Die Rubrik 7 führt uns noch das interessante Factum vor Augen, daß aus den Schrotnummern die
auf dem zweit und dritt größten Siebe verblieben und als Gemengtheil wesentlich die
Schicht des Kornes mit den viereckigen, Protein- und fettführenden Zellen
enthielt, eine im Verhältniß zur Ausbeute an Zucker wesentlich größere Extractmenge
– auf einen Gewichtstheil Zucker resp. 2,7 und 2,45 Gewichtstheile Extract
– gewonnen wurde.
Addirt man die aus den einzelnen Schrotnummern erhaltenen Extract- und
Zuckermengen, ausgedrückt in Procenten des ganzen, nicht abgesiebten Malzschrotes
(Rubrik 3 und 5 der Tabelle), so gelangt man zu einer kleineren Ausbeute an Extract
und Zucker, als im normalen Maischversuche, nämlich statt 60,68 nur 52,494
Gesammtextract, mit nur 23,829 statt der normalen 28,66 Proc.
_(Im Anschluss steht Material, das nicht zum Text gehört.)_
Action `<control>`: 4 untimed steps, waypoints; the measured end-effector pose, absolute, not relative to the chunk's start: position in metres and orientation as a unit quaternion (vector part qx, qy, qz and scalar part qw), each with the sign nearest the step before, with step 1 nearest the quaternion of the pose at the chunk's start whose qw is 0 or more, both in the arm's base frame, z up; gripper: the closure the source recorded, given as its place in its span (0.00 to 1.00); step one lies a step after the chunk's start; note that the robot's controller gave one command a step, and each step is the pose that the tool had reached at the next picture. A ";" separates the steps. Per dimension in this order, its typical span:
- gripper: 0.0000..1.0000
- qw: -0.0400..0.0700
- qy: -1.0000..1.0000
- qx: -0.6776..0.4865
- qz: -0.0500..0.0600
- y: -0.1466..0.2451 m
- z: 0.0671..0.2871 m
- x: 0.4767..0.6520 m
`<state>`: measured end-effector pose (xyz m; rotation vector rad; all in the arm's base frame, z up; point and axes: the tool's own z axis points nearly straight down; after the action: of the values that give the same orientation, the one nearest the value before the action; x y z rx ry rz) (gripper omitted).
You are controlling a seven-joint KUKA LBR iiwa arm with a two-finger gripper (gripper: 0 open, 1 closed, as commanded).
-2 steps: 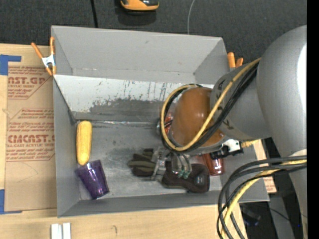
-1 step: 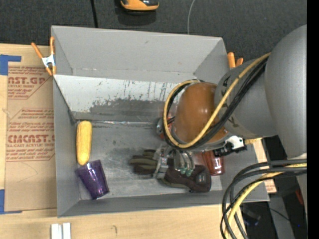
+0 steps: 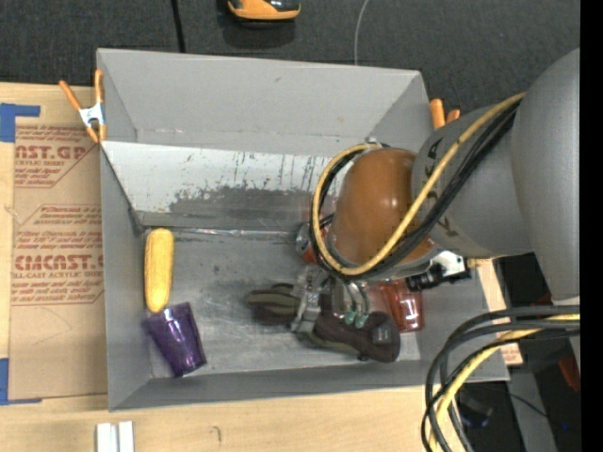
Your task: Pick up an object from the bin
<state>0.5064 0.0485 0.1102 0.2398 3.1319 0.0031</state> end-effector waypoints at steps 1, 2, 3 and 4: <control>1.00 0.000 0.997 0.076 0.001 0.049 0.122 0.506; 1.00 0.000 0.997 0.076 0.001 0.049 0.133 0.506; 1.00 0.001 0.997 0.076 0.001 0.049 0.140 0.506; 1.00 -0.001 0.997 0.076 0.000 0.049 0.147 0.506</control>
Offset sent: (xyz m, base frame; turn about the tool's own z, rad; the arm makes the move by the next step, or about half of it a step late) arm 0.0000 0.0002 0.0427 0.0000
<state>0.5055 0.0490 0.1466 0.2392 3.1344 0.0014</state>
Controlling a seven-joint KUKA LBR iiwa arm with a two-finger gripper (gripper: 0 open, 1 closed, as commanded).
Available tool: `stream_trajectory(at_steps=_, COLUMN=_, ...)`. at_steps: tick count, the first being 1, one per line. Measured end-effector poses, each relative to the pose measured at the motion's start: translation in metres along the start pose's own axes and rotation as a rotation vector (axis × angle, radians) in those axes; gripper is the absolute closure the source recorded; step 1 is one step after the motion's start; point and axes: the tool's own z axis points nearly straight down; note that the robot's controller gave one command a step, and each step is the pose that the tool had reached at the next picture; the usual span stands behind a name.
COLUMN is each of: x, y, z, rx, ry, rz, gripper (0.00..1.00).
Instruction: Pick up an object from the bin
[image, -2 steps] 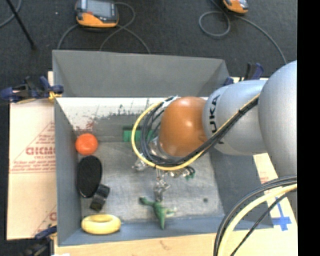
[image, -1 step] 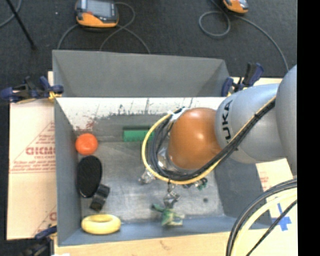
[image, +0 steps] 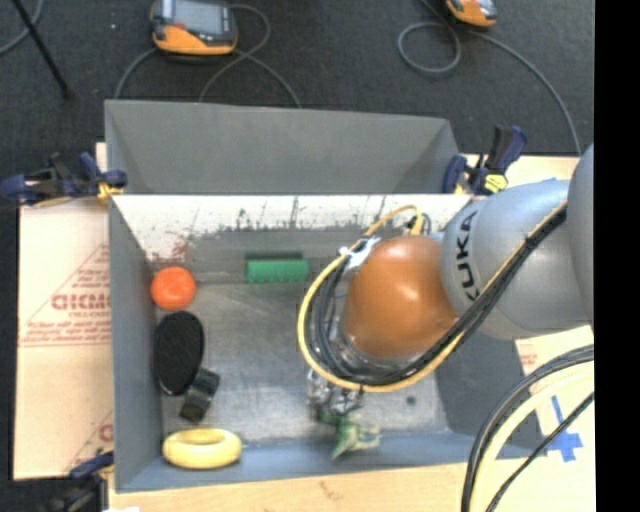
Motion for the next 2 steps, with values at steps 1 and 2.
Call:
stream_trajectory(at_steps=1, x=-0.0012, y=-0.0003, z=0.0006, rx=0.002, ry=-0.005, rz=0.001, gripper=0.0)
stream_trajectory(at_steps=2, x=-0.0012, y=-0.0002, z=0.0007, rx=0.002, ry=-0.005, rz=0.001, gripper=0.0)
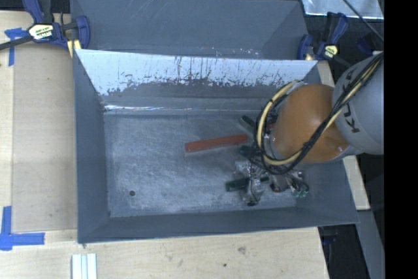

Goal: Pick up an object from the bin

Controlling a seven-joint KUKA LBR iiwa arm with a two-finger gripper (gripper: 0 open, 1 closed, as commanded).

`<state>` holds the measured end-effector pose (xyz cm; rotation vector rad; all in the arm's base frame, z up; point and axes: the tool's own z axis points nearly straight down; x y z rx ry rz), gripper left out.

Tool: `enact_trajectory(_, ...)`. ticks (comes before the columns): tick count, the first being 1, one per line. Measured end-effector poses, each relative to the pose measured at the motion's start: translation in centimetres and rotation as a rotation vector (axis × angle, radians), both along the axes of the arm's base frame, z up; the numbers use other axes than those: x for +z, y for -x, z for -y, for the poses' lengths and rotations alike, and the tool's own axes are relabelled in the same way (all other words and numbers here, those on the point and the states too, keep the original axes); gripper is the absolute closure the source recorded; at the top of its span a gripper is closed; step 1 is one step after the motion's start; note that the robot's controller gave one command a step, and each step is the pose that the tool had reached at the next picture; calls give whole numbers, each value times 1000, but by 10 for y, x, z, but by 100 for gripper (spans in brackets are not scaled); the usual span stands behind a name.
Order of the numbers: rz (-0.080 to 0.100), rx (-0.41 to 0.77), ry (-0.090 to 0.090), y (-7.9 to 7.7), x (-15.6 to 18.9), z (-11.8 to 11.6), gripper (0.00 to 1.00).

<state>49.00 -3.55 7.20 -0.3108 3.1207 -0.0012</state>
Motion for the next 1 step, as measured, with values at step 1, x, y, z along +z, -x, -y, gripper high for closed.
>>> enact_trajectory(1, 5, 0, 1, -2, 105, 0, 100)
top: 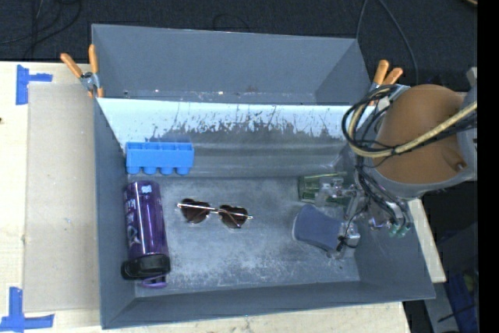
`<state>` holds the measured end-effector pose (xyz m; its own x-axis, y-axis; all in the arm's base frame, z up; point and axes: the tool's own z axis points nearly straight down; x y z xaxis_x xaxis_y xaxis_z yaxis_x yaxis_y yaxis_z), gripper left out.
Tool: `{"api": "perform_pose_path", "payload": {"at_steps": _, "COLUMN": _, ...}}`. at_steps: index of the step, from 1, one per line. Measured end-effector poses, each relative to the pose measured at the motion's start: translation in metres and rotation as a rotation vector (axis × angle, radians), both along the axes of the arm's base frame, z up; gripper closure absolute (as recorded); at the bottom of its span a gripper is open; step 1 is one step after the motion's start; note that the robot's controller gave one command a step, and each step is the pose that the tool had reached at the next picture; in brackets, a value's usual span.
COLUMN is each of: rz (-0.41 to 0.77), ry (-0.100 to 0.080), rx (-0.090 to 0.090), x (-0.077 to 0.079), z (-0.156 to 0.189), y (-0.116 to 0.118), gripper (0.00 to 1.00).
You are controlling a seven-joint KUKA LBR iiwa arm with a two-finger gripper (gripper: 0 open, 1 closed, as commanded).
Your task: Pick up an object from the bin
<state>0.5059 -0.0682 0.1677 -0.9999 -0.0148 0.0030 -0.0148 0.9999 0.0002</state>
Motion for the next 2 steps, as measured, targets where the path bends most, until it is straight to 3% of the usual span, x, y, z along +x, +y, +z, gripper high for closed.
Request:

Zucker. Extract und
Zucker sind also nahezu in demselben Verhältniß hinter dem Ergebnisse des normalen
Maischversuches zurückgeblieben, in welchem sie sich eben in der normalen Würze
fanden.
Diese Verminderung an Extract und Zucker in Folge der beschriebenen partiellen
Vermaischung des Malzschrotes als einzelne Nummern, wie sie das Absieben lieferte,
beweist noch, daß die im Korne verschieden vertheilte Diastase sich in einer Schicht in einem gewissen Ueberschusse vorfindet,
der beim Maischen des nicht durch ein Sieb geschiedenen Schrotes den diastaseärmeren
Partien bei der Extractbildung und Saccharification zu gute kommt, während er beim
Vermaischen der einzelnen gesonderten Schrotnummern unausgenutzt bleibt. Es gehen in
solcher Weise für unser Beispiel (100 . (60,68 – 52,494))/60,68 = 13,5 Proc.
der verzuckernden Gesammtarbeit des normalen Malzschrotes in der Summe sämmtlicher
Partialwürzen verloren. (Der bayerische Bierbrauer, 1871, Nr. 11.)